--- Raw data ---
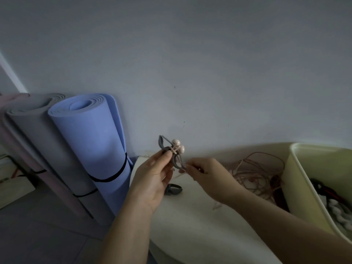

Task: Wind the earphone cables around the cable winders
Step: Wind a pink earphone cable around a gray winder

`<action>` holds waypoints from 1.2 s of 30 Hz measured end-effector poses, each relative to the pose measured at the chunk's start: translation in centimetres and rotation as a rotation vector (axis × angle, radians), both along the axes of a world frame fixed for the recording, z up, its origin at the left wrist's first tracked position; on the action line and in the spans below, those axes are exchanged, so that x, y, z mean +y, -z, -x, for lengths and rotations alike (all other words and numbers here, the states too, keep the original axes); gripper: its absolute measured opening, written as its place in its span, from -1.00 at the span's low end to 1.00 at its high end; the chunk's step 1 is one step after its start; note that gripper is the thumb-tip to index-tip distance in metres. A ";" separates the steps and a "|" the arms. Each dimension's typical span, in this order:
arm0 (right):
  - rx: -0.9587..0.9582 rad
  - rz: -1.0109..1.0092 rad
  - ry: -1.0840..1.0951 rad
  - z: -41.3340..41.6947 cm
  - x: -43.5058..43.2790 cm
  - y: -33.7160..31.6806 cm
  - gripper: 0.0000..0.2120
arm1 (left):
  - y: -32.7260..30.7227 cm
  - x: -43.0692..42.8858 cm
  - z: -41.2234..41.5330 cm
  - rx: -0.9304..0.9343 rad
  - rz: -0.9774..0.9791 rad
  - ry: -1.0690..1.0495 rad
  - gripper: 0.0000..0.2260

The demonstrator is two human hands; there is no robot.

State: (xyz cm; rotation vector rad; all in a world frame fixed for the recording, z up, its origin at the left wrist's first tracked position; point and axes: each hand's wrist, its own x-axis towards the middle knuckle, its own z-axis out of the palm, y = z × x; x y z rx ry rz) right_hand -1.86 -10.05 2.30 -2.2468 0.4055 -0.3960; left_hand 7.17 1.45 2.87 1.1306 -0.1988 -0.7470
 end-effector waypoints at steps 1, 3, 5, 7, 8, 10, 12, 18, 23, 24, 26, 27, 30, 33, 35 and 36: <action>-0.016 0.047 -0.031 0.0 0.2 -0.1 -0.73 | 0.0 0.0 -0.2 0.051 -0.008 -0.039 -0.87; -0.017 0.135 -0.068 0.1 0.4 -0.2 -0.82 | 0.2 0.1 -0.5 0.142 -0.023 -0.097 -0.92; -0.003 0.222 -0.081 0.2 0.3 -0.4 -0.80 | 0.3 0.2 -0.6 0.184 -0.022 -0.128 -0.92; -0.014 0.315 -0.103 0.5 0.2 -0.7 -0.79 | 0.3 0.2 -0.7 0.172 -0.039 -0.142 -0.92; -0.023 0.364 -0.113 0.7 0.2 -1.0 -0.80 | 0.3 0.2 -0.7 0.138 -0.062 -0.143 -0.92; -0.026 0.459 -0.127 1.0 0.4 -1.6 -0.79 | 0.6 0.1 -0.6 -0.030 -0.157 -0.152 -0.93; -0.036 0.510 -0.150 1.2 0.6 -2.2 -0.79 | 0.9 0.0 -0.4 -0.341 -0.309 -0.160 -0.91; -0.067 0.333 0.020 2.3 -1.9 -4.6 -0.76 | 1.2 -0.2 0.5 -0.782 -0.439 0.119 -0.88; -0.110 0.087 0.124 2.9 -3.6 -4.8 -0.74 | 0.7 -0.2 1.2 -0.822 -0.392 0.325 -0.81; -0.116 0.042 0.138 2.9 -3.8 -4.6 -0.73 | 0.7 -0.1 1.3 -0.824 -0.389 0.345 -0.81; -0.124 -0.042 0.162 3.0 -4.1 -4.4 -0.70 | 0.4 -0.1 1.3 -0.807 -0.367 0.393 -0.81; -0.125 -0.076 0.172 3.0 -4.3 -4.3 -0.70 | 0.3 0.0 1.4 -0.793 -0.345 0.419 -0.80; -0.123 -0.188 0.192 2.8 -4.5 -3.9 -0.69 | -0.3 0.1 1.7 -0.711 -0.235 0.477 -0.77; -0.033 -0.259 0.198 2.1 -3.9 -2.6 -0.65 | -0.7 0.2 1.9 -0.591 -0.118 0.449 -0.75; 0.030 -0.331 0.171 1.4 -3.1 -1.3 -0.69 | -0.7 0.1 1.8 -0.491 -0.025 0.375 -0.74; 0.043 -0.375 0.156 1.0 -2.7 -0.9 -0.69 | -0.6 0.0 1.6 -0.425 0.022 0.326 -0.72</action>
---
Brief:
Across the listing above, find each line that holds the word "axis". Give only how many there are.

Solution to this exercise:
2